The La Brea asphalt seeps are famous for the predators entombed there. Dire wolves and the sabercat Smilodon – the site’s mascot – are the exotic Ice Age stars that everyone comes to see. The third most-numerous carnivore found there doesn’t enjoy such celebrity. In fact, there are some who consider it a beast of ill-repute. If you follow the path of the Page Museum around its circular path, there’s a little alcove near the end that presents some modern animals that lived in Ice Age times. And there, howling before an artistic depiction of itself, is that third most-abundant carnivore – the coyote.
Coyotes are familiar canids. Not only are they common, but they’re so ecologically flexible that they’ve actually taken up residence with us. Compared to a dire wolf or sabercat the coyote seems familiar and plain, but it would be a mistake to overlook the beast. Coyotes are survivors of the Ice Age, and their bones record tales of evolution and extinction.
Des Moines University paleontologist Julie Meachen started to draw out some of these details in a 2012 study on coyote body size. Ice Age coyotes – such as those found at La Brea – were larger than their modern counterparts, and this was often attributed to the idea that a larger body would’ve helped the carnivores better conserve body heat during the Ice Age. But Meachen and coauthor Joshua Samuels found that this wasn’t the case.
By comparing coyote changes with alterations in gray wolf body size, Meachen and Samuels found that climate change couldn’t account for the shrinking coyotes. Instead, Ice Age coyotes may have been larger because size was an advantage during a time when there was a broader guild of big predators stalking the land. Once the dire wolves, sabercats, and American lions went extinct, competition for prey ceased to be so intense and coyotes became smaller. Also, many of the large prey animals of the Ice Age – such as horses and camels – went extinct, too, meaning less food on the hoof for coyote packs.
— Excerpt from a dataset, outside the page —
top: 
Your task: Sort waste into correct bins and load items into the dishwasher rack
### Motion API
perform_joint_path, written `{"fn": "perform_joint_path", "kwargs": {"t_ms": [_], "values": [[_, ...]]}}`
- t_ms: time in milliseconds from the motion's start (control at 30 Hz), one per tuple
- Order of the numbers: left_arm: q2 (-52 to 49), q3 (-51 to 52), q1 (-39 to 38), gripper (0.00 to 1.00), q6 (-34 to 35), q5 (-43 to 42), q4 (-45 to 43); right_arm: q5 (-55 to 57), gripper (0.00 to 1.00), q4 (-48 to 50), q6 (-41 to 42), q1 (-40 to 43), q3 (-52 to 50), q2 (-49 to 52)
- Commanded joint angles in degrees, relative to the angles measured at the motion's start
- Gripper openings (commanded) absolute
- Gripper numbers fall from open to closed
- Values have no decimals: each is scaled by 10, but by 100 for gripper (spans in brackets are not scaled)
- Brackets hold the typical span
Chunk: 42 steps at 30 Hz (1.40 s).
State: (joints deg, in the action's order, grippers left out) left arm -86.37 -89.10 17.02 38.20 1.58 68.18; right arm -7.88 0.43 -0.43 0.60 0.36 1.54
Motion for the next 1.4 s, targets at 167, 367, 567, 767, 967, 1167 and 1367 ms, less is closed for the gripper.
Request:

Now Meachen and team of collaborators have followed up on the body-size study with an investigation of coyote mandibles from the Ice Age to the present. The researchers drew from three pools of coyote remains – 29,000-13,000 year old Ice Age jaws; 10,000-8,000 year old Holocene jaws; and modern jaws – and created 2D models of each jaw to track how certain landmarks varied between individuals and through time.
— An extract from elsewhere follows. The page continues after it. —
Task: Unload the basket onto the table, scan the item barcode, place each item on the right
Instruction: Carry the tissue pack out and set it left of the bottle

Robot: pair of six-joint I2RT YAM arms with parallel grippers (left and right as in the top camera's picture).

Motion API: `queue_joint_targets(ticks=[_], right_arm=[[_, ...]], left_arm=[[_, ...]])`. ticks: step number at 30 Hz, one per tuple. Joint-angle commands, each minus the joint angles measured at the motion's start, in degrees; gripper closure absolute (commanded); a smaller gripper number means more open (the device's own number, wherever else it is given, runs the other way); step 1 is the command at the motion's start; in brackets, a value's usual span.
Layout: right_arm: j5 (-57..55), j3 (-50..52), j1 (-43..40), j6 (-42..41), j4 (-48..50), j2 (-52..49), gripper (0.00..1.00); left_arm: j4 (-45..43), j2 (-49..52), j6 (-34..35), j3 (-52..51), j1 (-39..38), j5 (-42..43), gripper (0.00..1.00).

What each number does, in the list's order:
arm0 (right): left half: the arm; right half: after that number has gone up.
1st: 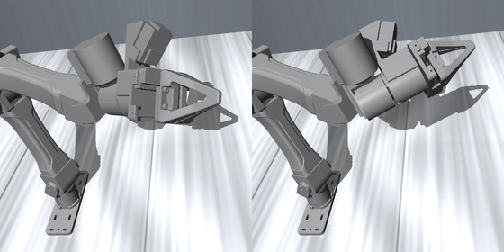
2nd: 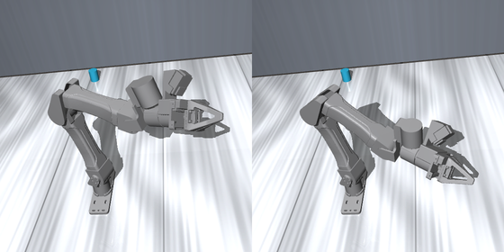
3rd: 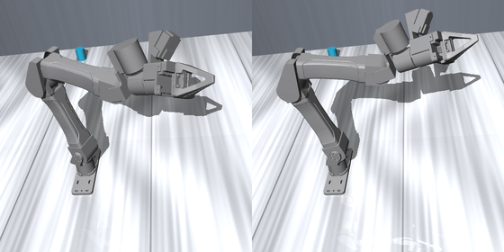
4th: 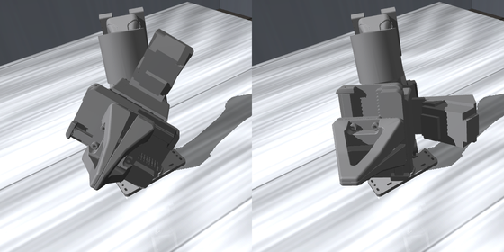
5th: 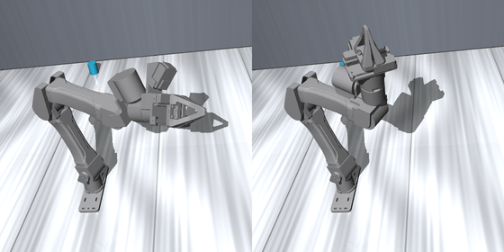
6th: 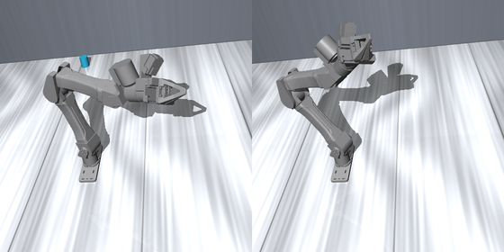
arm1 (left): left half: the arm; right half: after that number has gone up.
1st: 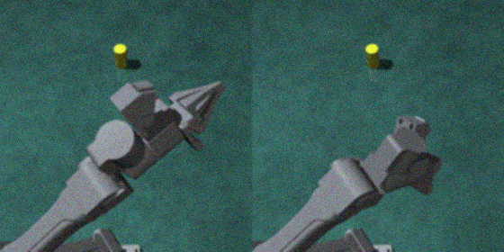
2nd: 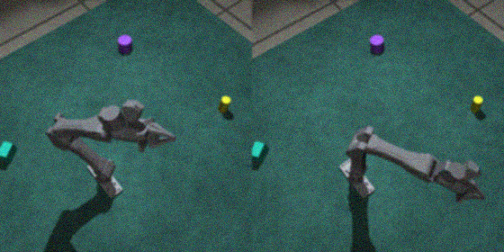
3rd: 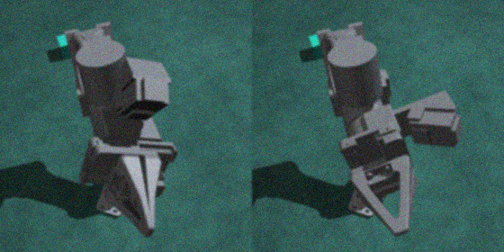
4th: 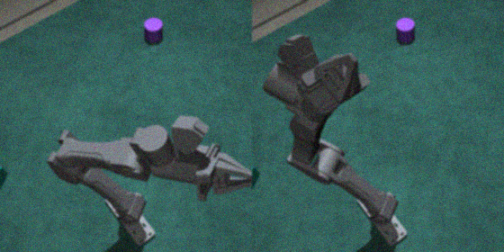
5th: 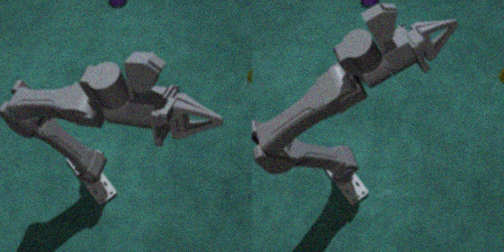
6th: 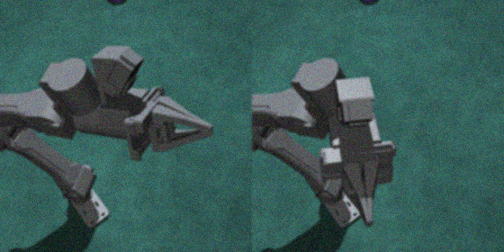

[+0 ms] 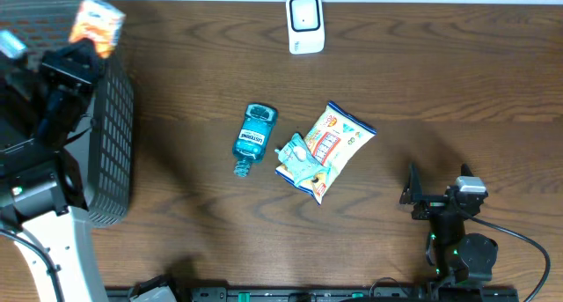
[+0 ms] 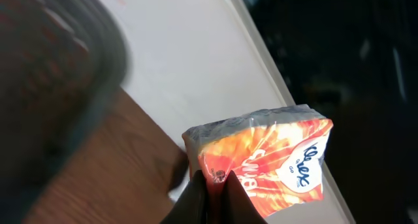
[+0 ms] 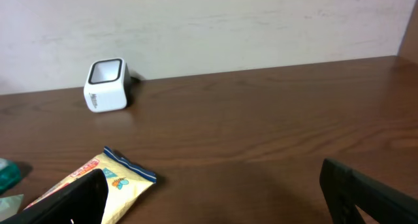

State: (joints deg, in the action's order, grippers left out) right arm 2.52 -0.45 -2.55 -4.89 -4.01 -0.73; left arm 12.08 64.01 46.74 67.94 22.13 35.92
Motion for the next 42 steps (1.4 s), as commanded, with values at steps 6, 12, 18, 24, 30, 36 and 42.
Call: queue_joint_targets(ticks=[6,12,18,24,30,36,42], right_arm=[[-0.5,0.1,-0.2,0.9,-0.1,0.1,0.01],[-0.5,0.1,-0.2,0.9,-0.1,0.1,0.01],[-0.5,0.1,-0.2,0.9,-0.1,0.1,0.01],[-0.5,0.1,-0.2,0.9,-0.1,0.1,0.01],[-0.5,0.1,-0.2,0.9,-0.1,0.1,0.01],[-0.5,0.1,-0.2,0.9,-0.1,0.1,0.01],[-0.5,0.1,-0.2,0.9,-0.1,0.1,0.01]], left_arm=[[-0.8,0.0,-17.4,0.5,-13.6,5.4,0.93],[4.2,0.0,-21.2,0.5,-19.9,-6.8,0.93],[10.3,0.0,-26.1,0.5,-23.1,-16.2,0.93],[18.8,1.4,-27.7,0.4,-27.4,-26.8,0.92],[20.7,8.2,-30.2,0.4,-31.0,-32.7,0.93],[20.2,16.3,-24.5,0.4,-31.1,-33.1,0.93],[17.5,24.3,-11.1,0.4,-31.1,-40.8,0.93]])
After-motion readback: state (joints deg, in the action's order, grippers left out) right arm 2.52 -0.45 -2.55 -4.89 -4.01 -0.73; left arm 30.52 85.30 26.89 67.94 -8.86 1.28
The results buttressed the conclusions of the previous study. Ice Age coyotes were generally larger and more carnivorous than their modern counterparts. The evidence is in the killing and cutting part of the jaw. The shearing portion of the Ice Age coyote tooth row was longer and underlain by a deeper, more robust portion of jaw bone, while the grinding portion of the tooth row was shorter compared to today’s modern, more omnivorous coyotes. The Holocene coyotes were intermediate in form, befitting their placement in time between the two.
Along with the sheer number of specimens found at La Brea and tooth wear that indicates gnawing on bone, the new evidence adds to the emerging picture of larger, more carnivorous Ice Age coyotes that likely worked in groups to bring down large prey, as well as defend and steal carcasses. So why have coyotes shrunk with time? Meachen and colleagues suggest that the disappearance of other carnivores and the rise of gray wolves was crucial.
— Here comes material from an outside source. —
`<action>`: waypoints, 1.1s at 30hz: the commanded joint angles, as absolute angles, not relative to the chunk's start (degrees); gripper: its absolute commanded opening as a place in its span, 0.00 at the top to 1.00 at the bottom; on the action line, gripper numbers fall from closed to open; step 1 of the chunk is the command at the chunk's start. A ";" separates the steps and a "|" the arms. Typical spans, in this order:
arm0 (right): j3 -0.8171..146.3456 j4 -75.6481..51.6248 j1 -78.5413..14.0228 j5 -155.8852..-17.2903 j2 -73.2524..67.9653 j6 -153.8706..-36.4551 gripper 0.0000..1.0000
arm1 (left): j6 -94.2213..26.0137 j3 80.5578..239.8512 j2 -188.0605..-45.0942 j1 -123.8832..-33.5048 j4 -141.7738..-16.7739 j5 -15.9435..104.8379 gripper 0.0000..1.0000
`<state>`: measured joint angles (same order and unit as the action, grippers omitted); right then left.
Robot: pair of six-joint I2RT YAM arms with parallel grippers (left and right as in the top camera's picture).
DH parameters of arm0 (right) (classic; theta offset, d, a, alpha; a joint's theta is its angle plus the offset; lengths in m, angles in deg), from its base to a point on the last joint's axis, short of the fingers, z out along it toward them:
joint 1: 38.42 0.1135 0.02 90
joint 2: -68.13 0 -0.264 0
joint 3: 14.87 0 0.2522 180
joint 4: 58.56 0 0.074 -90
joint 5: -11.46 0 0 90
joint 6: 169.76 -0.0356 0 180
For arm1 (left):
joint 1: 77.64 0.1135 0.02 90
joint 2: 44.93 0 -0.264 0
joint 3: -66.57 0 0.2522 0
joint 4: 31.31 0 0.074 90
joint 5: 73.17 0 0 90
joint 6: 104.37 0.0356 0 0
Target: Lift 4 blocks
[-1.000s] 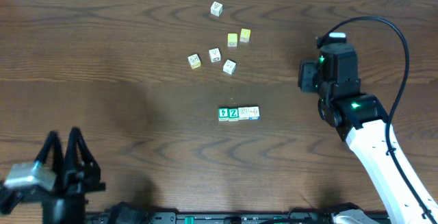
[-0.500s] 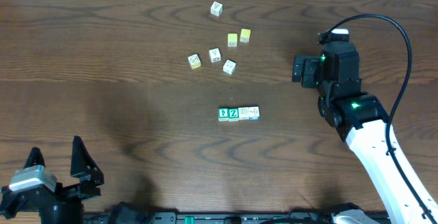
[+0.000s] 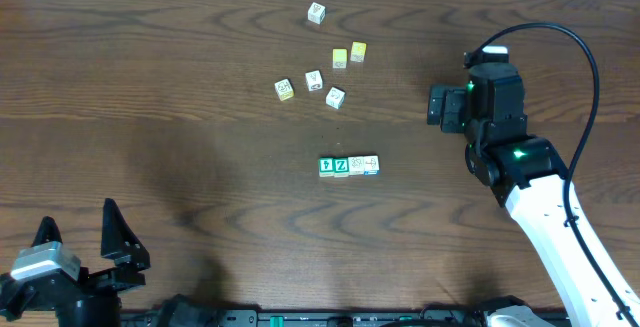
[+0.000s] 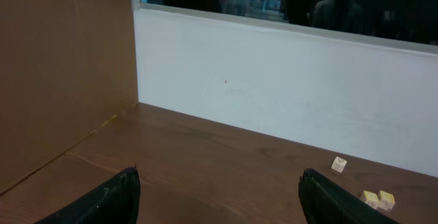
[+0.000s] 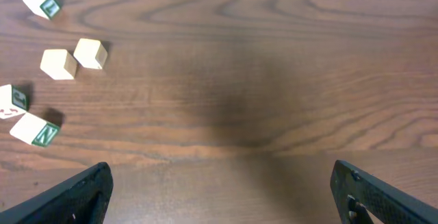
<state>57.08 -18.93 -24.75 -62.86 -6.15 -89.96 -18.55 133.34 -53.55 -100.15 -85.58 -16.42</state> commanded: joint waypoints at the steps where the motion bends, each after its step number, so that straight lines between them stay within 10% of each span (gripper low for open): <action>1: 57.76 -17.97 -25.69 -62.12 -6.02 -89.74 0.01 | -17.79 133.82 -53.33 -99.93 -85.54 -17.32 0.25; 25: 57.76 -17.53 -25.69 -62.12 -6.02 -89.74 0.01 | -14.75 133.63 -53.36 -99.95 -92.38 -16.14 0.25; 33: 57.76 -17.53 -25.69 -62.12 -6.02 -89.74 0.01 | -14.84 124.53 -53.33 -95.51 -70.85 -18.13 0.25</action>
<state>57.08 -17.57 -24.75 -62.84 -6.17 -89.96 -15.49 128.91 -53.53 -97.92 -75.63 -16.91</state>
Gray wolves were present in North America during the Ice Age, but they were relatively rare compared to dire wolves. Once dire wolves and some of the other large Ice Age carnivores went extinct, however, gray wolves were able to gain more of a foothold. This was bad news for the coyotes. Modern gray wolves often kill large coyotes, and the same was likely true in the wake of the end-Pleistocene extinction. As a result, Meachen and colleagues propose, the wolves put increased pressure on coyotes to become smaller and adapt to a lifestyle of pouncing on smaller prey.
The end-Ice Age extinction was not just about loss. It also opened up new possibilities and interactions that have been affecting the survivors for the past 10,000 years. So the next time you see a coyote loping through the sagebrush or even stealing a snack from a garbage can, stop a moment to appreciate the adaptable nature of a canid that has changed with the times.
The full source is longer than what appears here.